Il cristianesimo, per sua stessa natura, non avrebbe mai potuta accettare quella forma di simulazione che i romani richiedevano: in pubblico onorare la divinità dell’imperatore e in privato pregare il proprio Dio. Una prospettiva oggi accettata passivamente da molti che, di fatto, hanno riportato le lancette dell’orologio indietro di alcuni secoli, proprio su un tema vitale per la religione cristiana. Come si nota, il problema si ripropone intatto ai nostri giorni.
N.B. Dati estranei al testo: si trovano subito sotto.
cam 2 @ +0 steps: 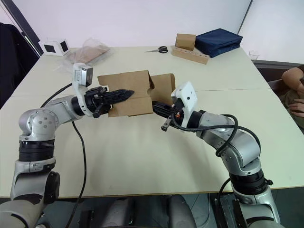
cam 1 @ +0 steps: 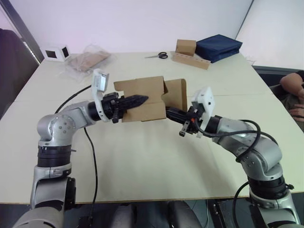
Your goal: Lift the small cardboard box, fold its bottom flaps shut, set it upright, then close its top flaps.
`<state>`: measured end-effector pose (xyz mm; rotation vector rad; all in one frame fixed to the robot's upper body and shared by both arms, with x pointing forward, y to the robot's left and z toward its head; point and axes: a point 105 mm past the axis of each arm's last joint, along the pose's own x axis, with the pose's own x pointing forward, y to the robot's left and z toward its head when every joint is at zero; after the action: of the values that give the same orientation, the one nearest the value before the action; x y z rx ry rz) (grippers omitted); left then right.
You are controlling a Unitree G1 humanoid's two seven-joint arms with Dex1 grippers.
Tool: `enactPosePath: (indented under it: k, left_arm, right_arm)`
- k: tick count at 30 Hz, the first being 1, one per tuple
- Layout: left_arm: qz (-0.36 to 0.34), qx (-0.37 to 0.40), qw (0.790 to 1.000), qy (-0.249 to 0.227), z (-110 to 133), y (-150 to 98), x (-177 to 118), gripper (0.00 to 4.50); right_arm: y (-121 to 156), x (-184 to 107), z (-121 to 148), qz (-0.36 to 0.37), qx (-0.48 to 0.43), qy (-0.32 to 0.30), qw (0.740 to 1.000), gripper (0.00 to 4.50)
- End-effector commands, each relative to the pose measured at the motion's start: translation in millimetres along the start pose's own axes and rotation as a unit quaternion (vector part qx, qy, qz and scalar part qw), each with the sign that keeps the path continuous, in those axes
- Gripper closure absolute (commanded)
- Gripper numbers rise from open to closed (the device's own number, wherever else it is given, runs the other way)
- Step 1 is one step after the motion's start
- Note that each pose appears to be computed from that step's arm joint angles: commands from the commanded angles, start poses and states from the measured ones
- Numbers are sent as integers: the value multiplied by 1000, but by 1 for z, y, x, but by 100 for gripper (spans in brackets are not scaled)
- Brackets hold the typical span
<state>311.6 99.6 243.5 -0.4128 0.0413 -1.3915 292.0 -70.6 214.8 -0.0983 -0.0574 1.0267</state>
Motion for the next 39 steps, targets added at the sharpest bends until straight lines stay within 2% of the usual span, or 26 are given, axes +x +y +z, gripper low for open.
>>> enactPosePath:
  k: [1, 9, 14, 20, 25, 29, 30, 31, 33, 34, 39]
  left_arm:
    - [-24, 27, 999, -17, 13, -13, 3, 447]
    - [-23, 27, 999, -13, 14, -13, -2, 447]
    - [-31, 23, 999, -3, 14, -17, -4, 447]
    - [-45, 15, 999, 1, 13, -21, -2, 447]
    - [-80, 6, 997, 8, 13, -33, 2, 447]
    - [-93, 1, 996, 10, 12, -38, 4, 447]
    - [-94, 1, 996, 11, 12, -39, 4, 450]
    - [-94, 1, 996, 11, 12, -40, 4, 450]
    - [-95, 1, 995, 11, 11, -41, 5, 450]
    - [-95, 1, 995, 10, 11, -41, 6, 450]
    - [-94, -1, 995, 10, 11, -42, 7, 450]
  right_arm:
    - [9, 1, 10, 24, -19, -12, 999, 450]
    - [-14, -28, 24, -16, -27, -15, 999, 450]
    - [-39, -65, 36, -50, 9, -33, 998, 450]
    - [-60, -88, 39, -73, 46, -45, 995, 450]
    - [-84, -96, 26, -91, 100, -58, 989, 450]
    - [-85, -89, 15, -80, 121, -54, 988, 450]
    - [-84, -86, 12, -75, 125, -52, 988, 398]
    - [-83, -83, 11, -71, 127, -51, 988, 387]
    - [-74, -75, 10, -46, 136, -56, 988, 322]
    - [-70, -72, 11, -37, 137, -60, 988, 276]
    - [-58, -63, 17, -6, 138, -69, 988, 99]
Certo, non viene chiesto ai cristiani di riconoscere la sacralità dello Stato; ciò che si vuole imporre, invece, è un’idea privatistica della religione senza alcuna incidenza nella vita pubblica. Questa prospettiva, comunque, gioca sull’equivoco di fondo che un cristiano non potrebbe mai accettare: isolare la fede dalla vita. Di fatto, si verrebbe a confinare l’impegno nel mondo all’interno di una schizofrenia che indebolirebbe sia la fede che l’impegno nella società, per una mancanza di richiamo reciproco che vuole la fede incarnata e l’impegno per la trasformazione del mondo finalizzato al vero progresso di ogni persona e al bene di tutti.
Il problema che siamo dunque chiamati ad affrontare nei diversi ambiti della vita pubblica appare sempre di più quello etico. È qui che si gioca la sfida del futuro. La questione etica dice molto di più. Essa indica il concetto stesso di vita, e precisa i legami che relazionano la scienza e la tecnica con i principi che stanno alla base di una genuina scienza e di una tecnologia al servizio dell’uomo. Etica è promozione e difesa della vita, sempre; dal suo inizio fino alla sua fine secondo quella norma che la natura porta impressa su di sé e il cui rispetto costituisce la realizzazione e il compimento di ogni persona.